### EXERCISE REQUIREMENTS
Nothing may differ between your reply and the listing that follows.
↓
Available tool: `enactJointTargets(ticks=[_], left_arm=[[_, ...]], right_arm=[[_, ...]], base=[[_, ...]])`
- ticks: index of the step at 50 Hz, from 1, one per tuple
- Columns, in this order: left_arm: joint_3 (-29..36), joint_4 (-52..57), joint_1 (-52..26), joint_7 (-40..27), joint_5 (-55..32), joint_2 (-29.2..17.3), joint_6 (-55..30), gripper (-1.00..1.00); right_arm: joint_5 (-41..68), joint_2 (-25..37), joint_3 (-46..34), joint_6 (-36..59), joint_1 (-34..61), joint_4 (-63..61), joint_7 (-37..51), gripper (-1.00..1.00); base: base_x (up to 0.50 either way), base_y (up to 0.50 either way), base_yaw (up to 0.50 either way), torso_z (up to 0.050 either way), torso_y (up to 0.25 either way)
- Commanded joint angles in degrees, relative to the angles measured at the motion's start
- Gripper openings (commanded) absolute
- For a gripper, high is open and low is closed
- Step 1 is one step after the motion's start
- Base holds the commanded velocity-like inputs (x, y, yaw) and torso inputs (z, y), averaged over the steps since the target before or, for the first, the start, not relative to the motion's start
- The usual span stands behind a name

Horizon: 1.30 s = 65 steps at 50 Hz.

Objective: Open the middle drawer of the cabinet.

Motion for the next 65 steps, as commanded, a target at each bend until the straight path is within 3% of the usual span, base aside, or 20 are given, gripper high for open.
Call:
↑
### SOLUTION FOR THIS PROBLEM
Available tool: `enactJointTargets(ticks=[_], left_arm=[[_, ...]], right_arm=[[_, ...]], base=[[_, ...]])`
- ticks: index of the step at 50 Hz, from 1, one per tuple
- Columns, in this order: left_arm: joint_3 (-29..36), joint_4 (-52..57), joint_1 (-52..26), joint_7 (-40..27), joint_5 (-55..32), joint_2 (-29.2..17.3), joint_6 (-55..30), gripper (-1.00..1.00); right_arm: joint_5 (-41..68), joint_2 (-25..37), joint_3 (-46..34), joint_6 (-36..59), joint_1 (-34..61), joint_4 (-63..61), joint_7 (-37..51), gripper (-1.00..1.00); base: base_x (up to 0.50 either way), base_y (up to 0.50 either way), base_yaw (up to 0.50 either way), torso_z (up to 0.050 either way), torso_y (up to 0.25 either way)
- Commanded joint angles in degrees, relative to the angles measured at the motion's start
- Gripper openings (commanded) absolute
- For a gripper, high is open and low is closed
- Step 1 is one step after the motion's start
- Base holds the commanded velocity-like inputs (x, y, yaw) and torso inputs (z, y), averaged over the steps since the target before or, for the first, the start, not relative to the motion's start
- The usual span stands behind a name

Horizon: 1.30 s = 65 steps at 50 Hz.

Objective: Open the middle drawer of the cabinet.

Motion for the next 65 steps, as commanded, a target at each bend until the straight path is within 3% of the usual span, base aside, or 20 are given, gripper high for open.
Call:

Nothing remains to be added to the exercise.